**Requirement:** Find the word "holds" in the data. Return every line where it appears.

**Provided records:**

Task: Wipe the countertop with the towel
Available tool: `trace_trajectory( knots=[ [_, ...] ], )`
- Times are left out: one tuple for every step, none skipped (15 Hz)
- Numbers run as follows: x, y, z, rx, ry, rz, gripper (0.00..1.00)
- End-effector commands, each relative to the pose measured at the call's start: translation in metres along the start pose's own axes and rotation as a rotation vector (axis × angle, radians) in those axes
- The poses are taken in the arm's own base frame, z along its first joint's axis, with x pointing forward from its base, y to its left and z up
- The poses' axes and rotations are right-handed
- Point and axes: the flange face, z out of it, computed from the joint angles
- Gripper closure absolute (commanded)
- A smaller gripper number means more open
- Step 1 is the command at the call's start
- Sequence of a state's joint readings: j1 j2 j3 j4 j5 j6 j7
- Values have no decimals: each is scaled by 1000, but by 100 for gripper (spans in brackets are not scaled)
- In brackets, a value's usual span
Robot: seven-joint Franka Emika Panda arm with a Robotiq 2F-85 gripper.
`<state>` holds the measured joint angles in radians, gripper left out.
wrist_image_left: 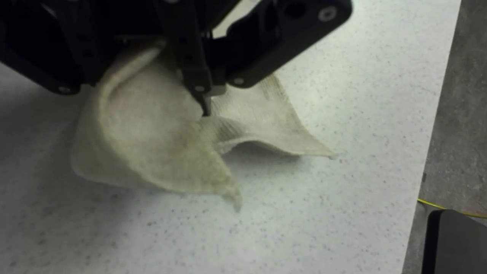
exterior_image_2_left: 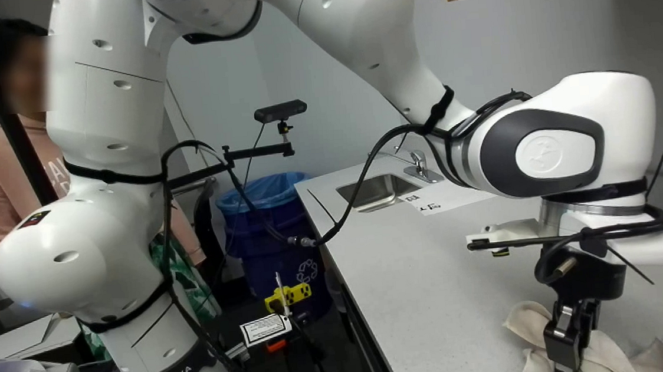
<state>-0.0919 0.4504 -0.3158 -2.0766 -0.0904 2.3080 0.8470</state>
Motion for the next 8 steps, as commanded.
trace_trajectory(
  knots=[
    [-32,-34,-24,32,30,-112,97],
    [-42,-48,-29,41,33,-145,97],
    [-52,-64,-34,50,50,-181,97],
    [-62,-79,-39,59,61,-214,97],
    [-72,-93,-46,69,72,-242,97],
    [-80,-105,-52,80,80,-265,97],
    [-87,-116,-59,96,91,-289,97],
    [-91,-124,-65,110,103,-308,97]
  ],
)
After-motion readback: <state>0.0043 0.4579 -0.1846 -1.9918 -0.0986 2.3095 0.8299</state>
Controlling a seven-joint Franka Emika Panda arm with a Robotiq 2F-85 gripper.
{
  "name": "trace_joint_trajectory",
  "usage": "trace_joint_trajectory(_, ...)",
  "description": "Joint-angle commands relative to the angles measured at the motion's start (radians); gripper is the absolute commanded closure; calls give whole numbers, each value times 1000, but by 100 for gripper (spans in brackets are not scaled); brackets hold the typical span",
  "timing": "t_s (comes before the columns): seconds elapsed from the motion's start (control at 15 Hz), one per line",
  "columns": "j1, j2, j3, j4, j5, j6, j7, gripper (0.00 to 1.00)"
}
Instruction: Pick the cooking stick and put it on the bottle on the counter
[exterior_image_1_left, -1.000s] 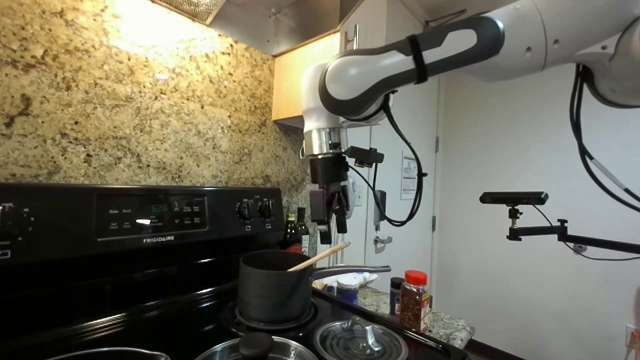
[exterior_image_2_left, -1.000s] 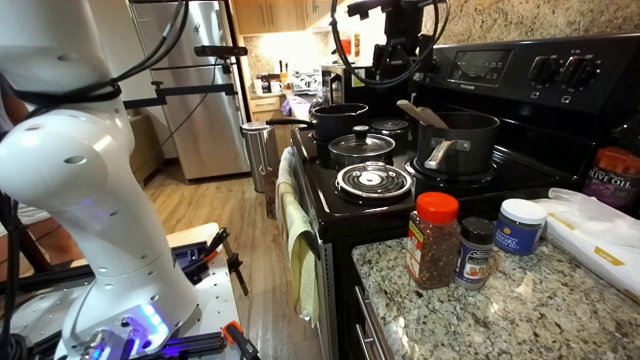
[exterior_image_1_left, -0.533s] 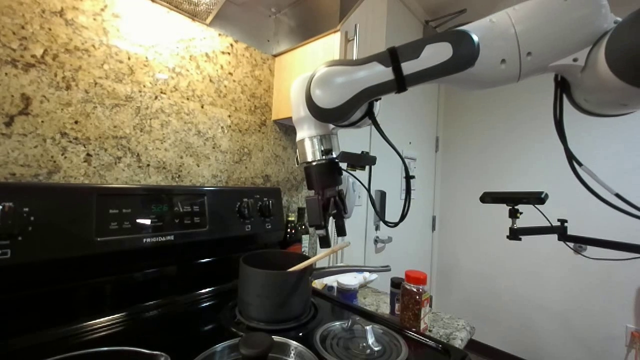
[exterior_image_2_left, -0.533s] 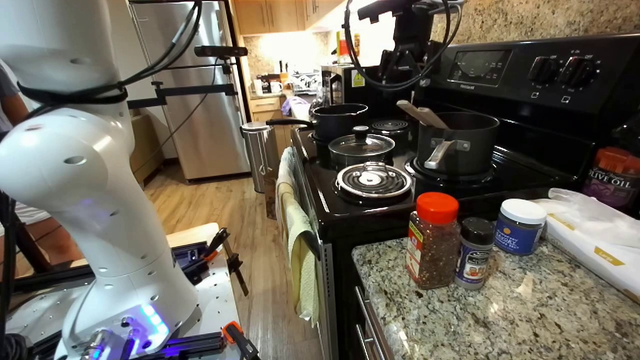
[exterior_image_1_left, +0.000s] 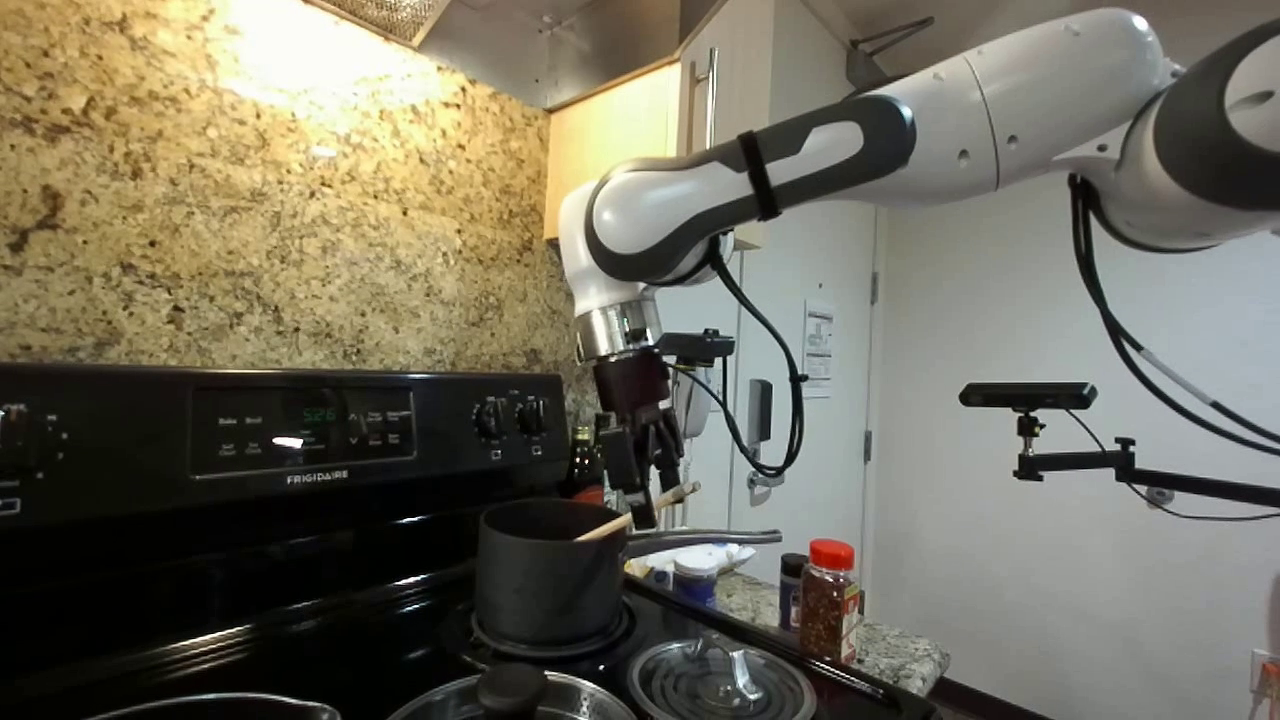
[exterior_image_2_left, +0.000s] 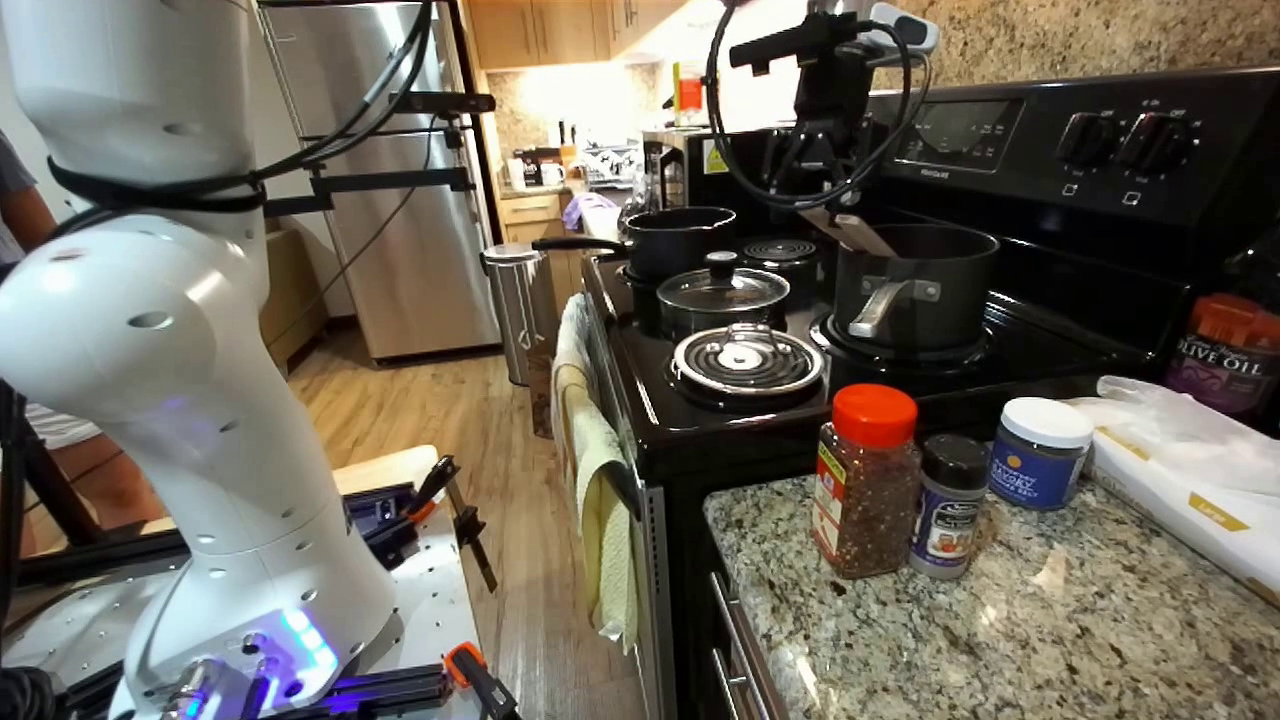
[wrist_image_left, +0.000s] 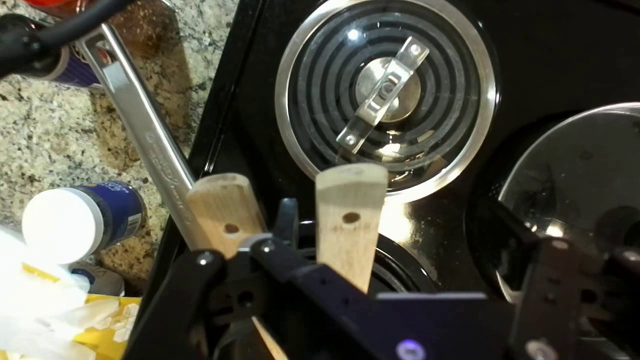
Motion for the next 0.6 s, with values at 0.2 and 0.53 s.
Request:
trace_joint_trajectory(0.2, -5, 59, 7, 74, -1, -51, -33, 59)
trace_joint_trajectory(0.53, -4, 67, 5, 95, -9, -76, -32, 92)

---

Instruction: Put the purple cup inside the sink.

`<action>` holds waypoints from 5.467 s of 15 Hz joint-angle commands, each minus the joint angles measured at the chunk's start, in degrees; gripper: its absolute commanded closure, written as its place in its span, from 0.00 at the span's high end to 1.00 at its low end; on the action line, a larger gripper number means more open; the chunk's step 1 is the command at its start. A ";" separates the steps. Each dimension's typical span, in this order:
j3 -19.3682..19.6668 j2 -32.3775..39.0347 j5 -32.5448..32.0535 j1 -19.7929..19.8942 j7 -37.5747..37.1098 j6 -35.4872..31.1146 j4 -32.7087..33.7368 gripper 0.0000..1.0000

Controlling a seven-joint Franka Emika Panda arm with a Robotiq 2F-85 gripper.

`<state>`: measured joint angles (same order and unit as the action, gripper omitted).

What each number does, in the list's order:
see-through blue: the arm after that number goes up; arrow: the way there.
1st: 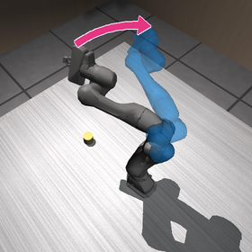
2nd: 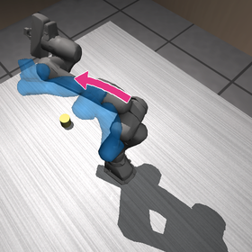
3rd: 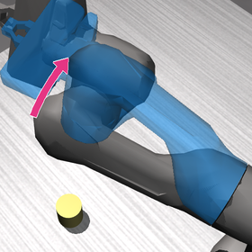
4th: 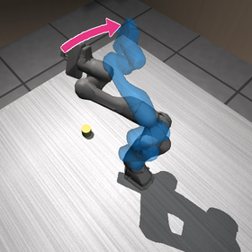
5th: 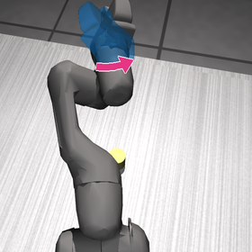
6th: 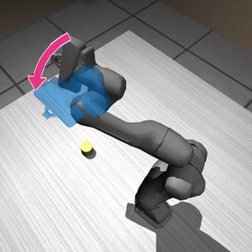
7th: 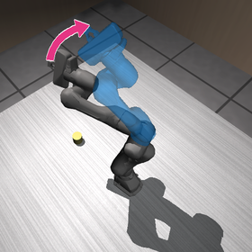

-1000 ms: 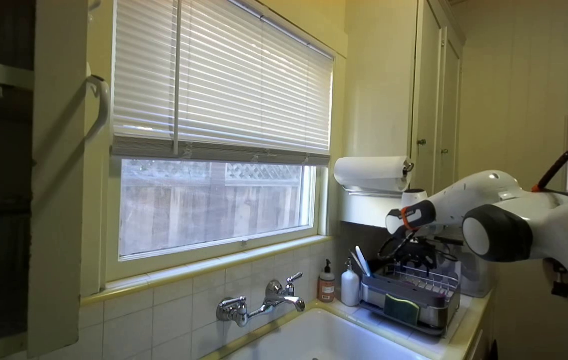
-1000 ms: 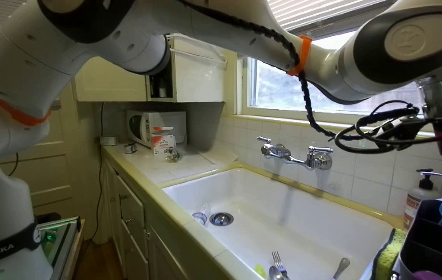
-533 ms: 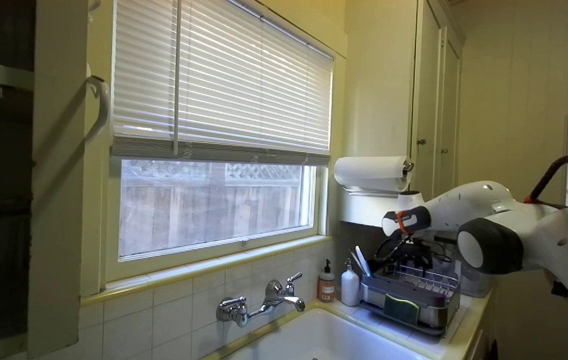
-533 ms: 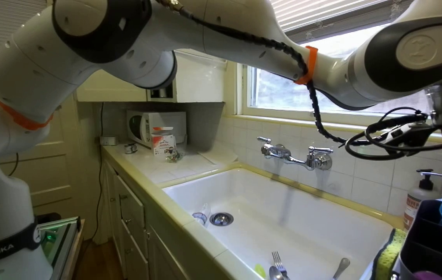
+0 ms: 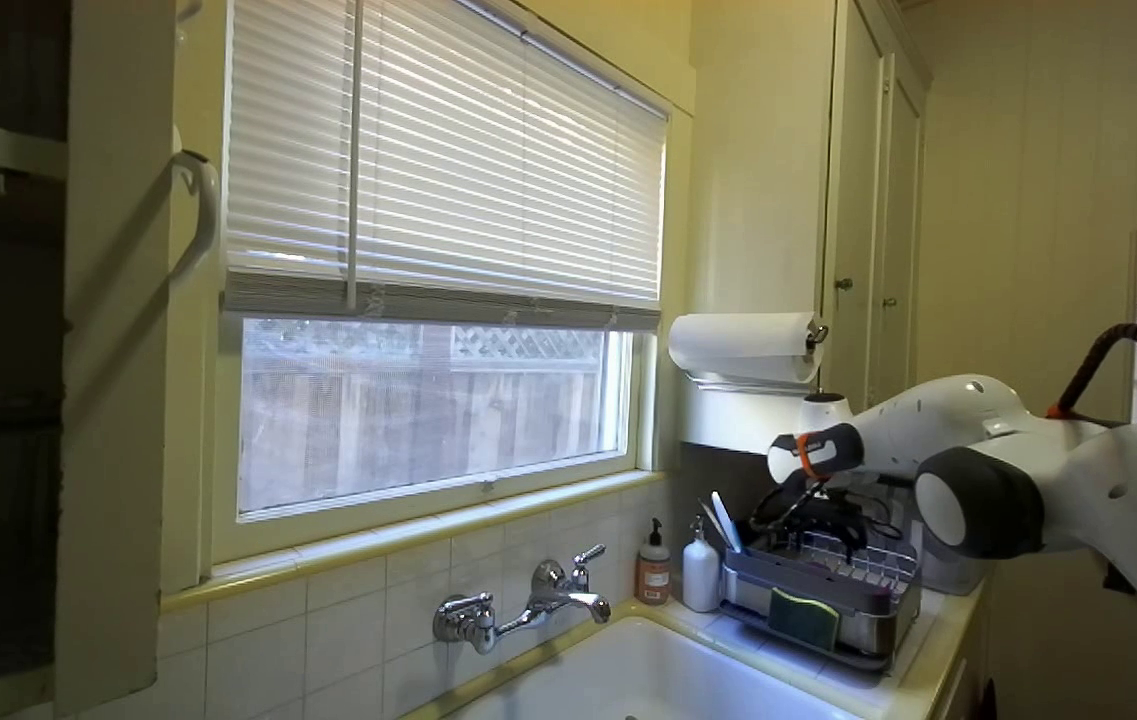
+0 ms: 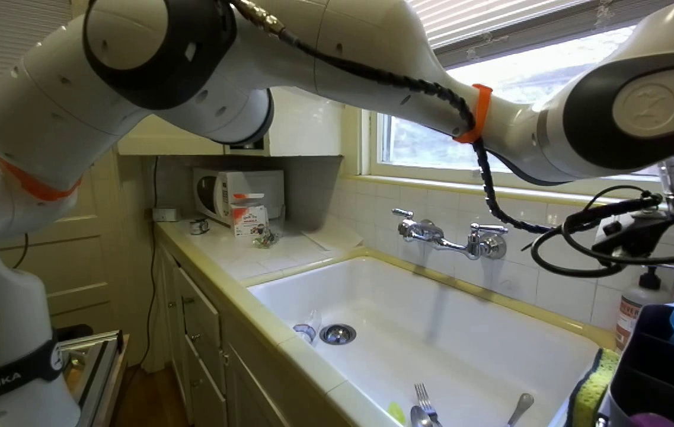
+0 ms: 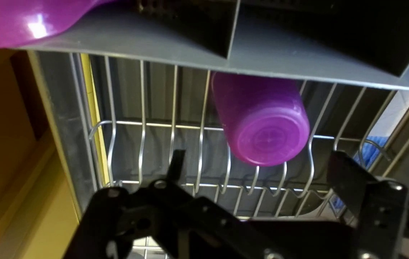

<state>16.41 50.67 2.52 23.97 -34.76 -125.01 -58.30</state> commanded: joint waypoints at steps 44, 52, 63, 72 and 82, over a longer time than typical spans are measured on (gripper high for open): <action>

**Output:**
`<state>` holds the measured joint angles in radians, gripper left out.
`<action>` holds waypoints from 5.467 s of 15 Hz joint-angle commands, each minus the joint angles measured at the chunk's start, in degrees; gripper: its absolute commanded closure, written as its place in its span, from 0.00 at the span's high end to 1.00 at its low end; on the action line, a larger gripper number means more open; the chunk's step 1 is the command at its start. A ";" separates the steps. Each dimension's typical span, in this order:

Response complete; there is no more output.